Every line below that mentions the word "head" should be copied out.

(Dataset excerpts)

|---|

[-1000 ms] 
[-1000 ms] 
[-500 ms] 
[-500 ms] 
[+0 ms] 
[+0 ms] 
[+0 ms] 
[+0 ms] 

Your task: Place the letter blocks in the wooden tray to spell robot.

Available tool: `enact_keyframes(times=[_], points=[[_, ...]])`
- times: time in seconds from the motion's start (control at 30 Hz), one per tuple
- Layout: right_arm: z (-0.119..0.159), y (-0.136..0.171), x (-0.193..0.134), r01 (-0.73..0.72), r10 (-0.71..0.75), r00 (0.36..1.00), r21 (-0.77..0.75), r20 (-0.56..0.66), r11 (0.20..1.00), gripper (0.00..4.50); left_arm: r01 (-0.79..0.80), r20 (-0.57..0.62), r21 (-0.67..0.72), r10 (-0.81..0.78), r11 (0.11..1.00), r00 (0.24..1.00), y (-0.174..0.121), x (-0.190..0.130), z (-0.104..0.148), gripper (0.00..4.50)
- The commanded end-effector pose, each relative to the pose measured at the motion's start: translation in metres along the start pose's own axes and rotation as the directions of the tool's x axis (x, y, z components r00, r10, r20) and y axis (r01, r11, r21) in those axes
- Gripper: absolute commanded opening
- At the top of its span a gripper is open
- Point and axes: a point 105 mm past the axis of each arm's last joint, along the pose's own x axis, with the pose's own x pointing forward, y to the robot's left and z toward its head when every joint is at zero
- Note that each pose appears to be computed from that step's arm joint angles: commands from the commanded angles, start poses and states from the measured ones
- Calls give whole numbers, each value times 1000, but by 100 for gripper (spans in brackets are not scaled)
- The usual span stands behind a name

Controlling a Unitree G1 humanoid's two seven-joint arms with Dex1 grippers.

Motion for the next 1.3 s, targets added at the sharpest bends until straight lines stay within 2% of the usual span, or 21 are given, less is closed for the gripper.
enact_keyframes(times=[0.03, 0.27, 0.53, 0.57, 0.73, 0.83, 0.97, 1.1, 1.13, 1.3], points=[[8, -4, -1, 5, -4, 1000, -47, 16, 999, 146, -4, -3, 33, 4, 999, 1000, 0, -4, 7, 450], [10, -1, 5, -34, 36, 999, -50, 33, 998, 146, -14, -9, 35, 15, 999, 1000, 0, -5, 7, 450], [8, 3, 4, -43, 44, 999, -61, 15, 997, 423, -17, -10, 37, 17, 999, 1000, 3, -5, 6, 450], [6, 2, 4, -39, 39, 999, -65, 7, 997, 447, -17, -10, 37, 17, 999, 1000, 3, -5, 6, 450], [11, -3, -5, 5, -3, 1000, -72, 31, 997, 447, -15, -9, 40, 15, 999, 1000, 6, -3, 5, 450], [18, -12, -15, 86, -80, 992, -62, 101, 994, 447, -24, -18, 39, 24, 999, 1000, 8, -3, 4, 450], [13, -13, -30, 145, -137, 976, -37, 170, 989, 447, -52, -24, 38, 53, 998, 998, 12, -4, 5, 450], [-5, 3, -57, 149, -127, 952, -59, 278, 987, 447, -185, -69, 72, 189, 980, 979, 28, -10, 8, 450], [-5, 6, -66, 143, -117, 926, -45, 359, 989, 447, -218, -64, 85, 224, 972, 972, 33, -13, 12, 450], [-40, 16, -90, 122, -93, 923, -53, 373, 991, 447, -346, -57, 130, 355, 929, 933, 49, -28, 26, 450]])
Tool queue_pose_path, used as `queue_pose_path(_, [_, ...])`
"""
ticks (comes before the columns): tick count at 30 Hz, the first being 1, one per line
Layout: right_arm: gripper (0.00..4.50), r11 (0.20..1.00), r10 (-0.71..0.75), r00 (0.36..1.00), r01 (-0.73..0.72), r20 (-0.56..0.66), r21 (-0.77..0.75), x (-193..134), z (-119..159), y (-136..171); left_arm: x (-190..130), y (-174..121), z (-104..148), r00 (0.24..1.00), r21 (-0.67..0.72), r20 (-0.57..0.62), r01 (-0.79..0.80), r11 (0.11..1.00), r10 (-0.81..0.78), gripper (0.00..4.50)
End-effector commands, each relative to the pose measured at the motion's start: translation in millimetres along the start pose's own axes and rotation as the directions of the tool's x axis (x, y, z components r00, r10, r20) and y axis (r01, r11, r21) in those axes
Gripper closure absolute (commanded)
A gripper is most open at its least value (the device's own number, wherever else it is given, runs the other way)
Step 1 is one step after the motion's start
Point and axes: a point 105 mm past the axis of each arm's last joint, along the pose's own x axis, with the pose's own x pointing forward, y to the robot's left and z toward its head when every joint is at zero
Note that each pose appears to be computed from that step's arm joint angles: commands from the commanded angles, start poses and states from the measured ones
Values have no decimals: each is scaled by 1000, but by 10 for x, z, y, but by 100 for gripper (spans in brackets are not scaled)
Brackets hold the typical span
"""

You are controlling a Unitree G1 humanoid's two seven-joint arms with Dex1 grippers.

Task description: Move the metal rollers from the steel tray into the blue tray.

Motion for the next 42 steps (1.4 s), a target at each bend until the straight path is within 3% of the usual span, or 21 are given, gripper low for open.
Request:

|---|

*RESULT OF THE TASK*
- Point and axes: a point 105 mm past the axis of each arm's last joint, along the pose's own x axis, with the pose's own x pointing forward, y to the robot's left and z toward its head when every joint is at zero
Point and axes: a point 105 mm past the axis of each arm's last joint, along the pose's own x axis, with the pose's own x pointing forward, y to the robot's left and z toward its head when every joint is at zero

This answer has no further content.